= What the task requires =
Without the pictures, output all of the data exactly.

Data block: Begin

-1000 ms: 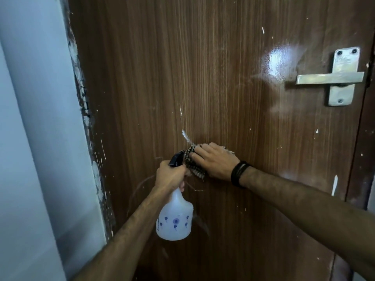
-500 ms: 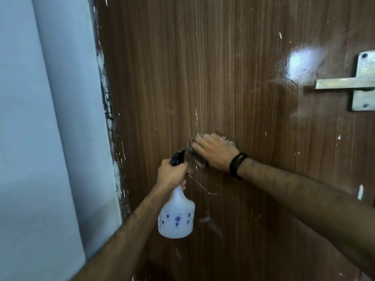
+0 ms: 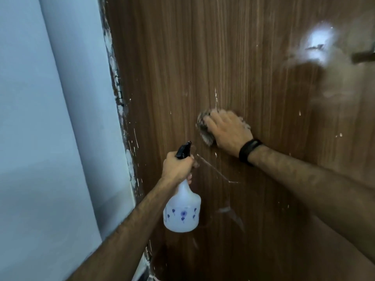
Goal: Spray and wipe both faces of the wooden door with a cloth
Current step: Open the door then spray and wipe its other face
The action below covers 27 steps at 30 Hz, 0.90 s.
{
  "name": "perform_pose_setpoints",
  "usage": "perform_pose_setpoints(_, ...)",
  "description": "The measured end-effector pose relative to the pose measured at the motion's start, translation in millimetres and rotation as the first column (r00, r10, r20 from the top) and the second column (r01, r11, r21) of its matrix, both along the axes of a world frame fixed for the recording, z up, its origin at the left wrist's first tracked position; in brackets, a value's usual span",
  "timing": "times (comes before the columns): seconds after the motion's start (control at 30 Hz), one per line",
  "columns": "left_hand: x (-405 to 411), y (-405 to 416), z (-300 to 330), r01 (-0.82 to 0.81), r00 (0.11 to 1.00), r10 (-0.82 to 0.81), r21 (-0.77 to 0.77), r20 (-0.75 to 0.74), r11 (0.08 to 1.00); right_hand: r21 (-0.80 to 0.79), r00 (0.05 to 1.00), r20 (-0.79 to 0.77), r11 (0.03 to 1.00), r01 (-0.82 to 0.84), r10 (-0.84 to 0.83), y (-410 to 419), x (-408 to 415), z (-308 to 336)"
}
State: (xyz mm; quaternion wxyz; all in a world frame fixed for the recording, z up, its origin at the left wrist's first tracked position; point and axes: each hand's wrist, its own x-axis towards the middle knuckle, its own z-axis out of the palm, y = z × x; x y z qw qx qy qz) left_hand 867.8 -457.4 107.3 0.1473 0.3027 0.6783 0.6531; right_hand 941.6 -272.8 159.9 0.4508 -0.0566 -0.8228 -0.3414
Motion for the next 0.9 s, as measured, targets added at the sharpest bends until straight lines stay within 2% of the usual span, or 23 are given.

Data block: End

= Result of the task =
-1000 ms: 
-500 ms: 
+0 ms: 
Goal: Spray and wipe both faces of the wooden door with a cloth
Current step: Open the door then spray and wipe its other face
The action below covers 27 steps at 30 Hz, 0.90 s.
{
  "name": "perform_pose_setpoints",
  "usage": "perform_pose_setpoints(_, ...)",
  "description": "The measured end-effector pose relative to the pose measured at the motion's start, translation in millimetres and rotation as the first column (r00, r10, r20 from the top) and the second column (r01, r11, r21) of its matrix, both along the axes of a world frame fixed for the recording, z up, its origin at the left wrist's first tracked position; in brackets, a value's usual span",
  "timing": "times (comes before the columns): seconds after the motion's start (control at 30 Hz), one per line",
  "columns": "left_hand: x (-405 to 411), y (-405 to 416), z (-300 to 330), r01 (-0.82 to 0.81), r00 (0.11 to 1.00), r10 (-0.82 to 0.81), r21 (-0.77 to 0.77), r20 (-0.75 to 0.74), r11 (0.08 to 1.00); right_hand: r21 (-0.80 to 0.79), r00 (0.05 to 1.00), r20 (-0.79 to 0.77), r11 (0.03 to 1.00), r01 (-0.82 to 0.84), r10 (-0.84 to 0.83), y (-410 to 419), x (-408 to 415), z (-308 to 336)"
}
State: (xyz mm; quaternion wxyz; all in a world frame fixed for the recording, z up, its origin at the left wrist's first tracked position; point and axes: each hand's wrist, its own x-axis towards the middle knuckle, its own z-axis out of the palm, y = z × x; x y z qw qx qy qz) left_hand 867.8 -457.4 107.3 0.1473 0.3027 0.6783 0.6531; right_hand 941.6 -272.8 159.9 0.4508 -0.0566 -0.8228 -0.3414
Motion for the next 0.9 s, as measured, targets added at the sharpest bends until straight lines stay within 2% of the usual span, or 23 are given.

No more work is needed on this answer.